**Task details**
Take the data below and filter it for lines containing the word "pink"; show each line found.

(Data entries)
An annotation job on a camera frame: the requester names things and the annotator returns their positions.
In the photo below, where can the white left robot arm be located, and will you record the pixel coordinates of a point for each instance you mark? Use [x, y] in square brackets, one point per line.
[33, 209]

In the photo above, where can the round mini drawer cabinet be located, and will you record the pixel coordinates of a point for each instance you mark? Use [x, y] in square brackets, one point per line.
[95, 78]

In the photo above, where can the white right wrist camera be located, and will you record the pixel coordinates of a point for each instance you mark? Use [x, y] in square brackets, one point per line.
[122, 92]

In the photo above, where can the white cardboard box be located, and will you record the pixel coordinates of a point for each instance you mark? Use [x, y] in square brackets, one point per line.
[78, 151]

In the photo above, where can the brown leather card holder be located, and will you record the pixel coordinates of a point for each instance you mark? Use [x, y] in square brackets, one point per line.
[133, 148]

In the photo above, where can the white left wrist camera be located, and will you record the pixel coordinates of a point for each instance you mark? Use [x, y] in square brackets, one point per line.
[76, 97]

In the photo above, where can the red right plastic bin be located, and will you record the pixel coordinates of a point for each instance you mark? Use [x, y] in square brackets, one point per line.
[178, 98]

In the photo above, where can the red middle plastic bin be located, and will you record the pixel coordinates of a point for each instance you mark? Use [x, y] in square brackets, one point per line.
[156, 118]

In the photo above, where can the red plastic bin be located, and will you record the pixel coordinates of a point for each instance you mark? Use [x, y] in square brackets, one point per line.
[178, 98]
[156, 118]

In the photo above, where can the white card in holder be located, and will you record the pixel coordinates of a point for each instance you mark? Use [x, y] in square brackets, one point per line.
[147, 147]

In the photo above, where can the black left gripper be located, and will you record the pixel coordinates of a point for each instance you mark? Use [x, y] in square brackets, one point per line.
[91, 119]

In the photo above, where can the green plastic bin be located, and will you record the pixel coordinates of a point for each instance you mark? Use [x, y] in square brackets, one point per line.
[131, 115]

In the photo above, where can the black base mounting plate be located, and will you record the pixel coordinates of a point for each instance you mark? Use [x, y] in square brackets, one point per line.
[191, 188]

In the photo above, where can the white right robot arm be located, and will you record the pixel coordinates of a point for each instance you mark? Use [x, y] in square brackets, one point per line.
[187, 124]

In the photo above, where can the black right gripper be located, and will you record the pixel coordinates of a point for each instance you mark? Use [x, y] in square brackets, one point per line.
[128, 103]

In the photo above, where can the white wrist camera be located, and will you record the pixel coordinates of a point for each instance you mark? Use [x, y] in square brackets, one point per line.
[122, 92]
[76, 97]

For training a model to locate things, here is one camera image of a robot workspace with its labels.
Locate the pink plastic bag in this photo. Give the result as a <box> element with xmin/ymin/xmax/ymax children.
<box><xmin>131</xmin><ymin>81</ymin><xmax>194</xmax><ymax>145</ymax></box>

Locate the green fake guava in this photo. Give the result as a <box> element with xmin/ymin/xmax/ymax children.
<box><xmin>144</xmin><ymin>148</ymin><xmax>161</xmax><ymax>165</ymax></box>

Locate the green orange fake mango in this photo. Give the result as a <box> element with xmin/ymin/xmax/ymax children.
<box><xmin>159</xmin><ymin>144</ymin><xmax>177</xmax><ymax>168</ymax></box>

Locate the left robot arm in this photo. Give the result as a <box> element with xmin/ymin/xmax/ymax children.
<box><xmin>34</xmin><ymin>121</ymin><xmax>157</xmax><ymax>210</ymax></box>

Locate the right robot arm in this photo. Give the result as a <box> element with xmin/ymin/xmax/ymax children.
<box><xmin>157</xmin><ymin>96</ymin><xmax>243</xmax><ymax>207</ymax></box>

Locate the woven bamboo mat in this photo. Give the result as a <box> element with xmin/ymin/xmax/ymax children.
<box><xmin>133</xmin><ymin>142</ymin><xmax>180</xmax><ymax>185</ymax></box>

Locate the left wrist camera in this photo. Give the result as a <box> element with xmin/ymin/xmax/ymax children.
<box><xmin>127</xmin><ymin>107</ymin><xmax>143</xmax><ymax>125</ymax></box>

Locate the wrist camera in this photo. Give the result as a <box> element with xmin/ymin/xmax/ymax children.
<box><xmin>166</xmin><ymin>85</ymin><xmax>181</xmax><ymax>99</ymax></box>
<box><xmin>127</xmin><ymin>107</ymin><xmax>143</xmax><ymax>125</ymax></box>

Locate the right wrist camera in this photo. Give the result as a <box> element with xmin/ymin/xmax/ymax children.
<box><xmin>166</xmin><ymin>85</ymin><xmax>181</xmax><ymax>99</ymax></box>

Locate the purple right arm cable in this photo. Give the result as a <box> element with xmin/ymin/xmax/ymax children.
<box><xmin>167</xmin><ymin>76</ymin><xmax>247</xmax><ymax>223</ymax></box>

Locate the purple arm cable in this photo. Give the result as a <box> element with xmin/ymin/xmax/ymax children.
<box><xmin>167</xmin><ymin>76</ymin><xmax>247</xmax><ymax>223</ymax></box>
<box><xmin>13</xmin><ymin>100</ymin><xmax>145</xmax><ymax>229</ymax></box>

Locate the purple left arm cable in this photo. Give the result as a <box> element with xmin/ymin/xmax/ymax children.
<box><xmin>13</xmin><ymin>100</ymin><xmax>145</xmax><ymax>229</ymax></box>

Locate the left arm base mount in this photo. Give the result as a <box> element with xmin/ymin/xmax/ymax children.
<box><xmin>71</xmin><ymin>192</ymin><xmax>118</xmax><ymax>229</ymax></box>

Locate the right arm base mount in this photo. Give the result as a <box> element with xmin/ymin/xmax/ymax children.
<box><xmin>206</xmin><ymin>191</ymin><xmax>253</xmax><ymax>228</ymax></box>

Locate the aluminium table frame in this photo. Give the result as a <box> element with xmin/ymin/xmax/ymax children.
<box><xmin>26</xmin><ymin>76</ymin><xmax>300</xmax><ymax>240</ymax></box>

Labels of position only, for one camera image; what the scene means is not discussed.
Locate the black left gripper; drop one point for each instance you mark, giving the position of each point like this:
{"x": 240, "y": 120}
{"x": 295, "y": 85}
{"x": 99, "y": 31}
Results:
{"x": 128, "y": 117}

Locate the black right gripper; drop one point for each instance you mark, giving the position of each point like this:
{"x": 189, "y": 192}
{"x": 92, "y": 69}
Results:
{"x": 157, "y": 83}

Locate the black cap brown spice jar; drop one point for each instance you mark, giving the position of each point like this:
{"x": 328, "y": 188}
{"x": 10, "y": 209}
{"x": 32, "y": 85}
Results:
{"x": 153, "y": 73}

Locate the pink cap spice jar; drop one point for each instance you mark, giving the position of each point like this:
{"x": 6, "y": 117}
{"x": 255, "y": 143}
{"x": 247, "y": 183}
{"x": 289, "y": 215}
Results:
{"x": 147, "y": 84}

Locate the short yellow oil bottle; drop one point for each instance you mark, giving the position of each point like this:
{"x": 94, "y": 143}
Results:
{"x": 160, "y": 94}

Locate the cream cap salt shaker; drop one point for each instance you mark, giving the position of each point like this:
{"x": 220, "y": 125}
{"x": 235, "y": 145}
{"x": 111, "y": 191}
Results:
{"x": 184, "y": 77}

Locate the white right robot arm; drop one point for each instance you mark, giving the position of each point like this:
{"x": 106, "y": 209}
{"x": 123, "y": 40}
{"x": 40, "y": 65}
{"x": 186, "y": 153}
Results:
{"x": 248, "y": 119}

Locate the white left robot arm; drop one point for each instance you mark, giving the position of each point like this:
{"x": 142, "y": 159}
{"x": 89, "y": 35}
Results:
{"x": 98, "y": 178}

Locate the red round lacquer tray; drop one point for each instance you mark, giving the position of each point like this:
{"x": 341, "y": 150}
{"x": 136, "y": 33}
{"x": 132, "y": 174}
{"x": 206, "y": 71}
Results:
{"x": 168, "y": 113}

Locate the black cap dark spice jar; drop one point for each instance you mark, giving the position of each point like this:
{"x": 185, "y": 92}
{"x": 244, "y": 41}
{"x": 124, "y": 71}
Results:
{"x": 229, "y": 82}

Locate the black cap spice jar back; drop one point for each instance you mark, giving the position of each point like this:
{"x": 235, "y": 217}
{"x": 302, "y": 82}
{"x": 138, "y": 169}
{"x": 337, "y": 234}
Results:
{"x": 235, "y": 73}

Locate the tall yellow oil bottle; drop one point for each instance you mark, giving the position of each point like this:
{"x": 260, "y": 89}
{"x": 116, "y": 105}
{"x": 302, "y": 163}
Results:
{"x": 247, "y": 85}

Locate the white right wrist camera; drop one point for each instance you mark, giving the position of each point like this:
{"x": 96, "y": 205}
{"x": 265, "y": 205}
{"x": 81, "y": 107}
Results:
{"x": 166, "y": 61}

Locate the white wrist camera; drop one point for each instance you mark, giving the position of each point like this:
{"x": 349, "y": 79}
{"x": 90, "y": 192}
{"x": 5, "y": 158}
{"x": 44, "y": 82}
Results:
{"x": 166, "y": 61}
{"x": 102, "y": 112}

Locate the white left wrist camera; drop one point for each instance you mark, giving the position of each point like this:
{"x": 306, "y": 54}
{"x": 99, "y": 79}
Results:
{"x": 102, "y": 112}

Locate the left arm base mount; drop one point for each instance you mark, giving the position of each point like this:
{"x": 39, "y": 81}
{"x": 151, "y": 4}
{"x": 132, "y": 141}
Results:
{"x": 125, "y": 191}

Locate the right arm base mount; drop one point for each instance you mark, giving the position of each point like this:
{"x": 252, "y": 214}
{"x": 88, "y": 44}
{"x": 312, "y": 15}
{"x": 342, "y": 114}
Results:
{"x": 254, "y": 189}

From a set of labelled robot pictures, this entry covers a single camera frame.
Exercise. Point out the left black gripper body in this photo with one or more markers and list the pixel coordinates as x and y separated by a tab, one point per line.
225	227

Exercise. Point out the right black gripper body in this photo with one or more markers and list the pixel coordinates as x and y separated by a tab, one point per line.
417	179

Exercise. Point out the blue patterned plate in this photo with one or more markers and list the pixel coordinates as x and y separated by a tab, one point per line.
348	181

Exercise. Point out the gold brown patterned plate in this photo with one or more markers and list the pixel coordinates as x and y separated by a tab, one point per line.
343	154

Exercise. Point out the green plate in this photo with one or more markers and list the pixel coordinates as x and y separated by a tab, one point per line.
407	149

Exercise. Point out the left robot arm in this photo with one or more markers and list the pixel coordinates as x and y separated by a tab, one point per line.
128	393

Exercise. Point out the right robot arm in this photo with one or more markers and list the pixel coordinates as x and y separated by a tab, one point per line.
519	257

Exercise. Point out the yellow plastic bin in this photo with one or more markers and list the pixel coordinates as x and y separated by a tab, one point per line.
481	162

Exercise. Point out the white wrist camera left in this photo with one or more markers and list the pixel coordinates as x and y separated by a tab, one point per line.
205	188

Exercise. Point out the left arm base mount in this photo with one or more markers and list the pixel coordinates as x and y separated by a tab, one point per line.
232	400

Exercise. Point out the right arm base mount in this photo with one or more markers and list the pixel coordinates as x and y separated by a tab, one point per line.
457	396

**Response to this task**
Locate the pink plastic bag in this photo. Give the result as a <box> element with xmin/ymin/xmax/ymax children.
Locate the pink cap spice jar; drop one point for each instance you mark, giving the position of each point like this:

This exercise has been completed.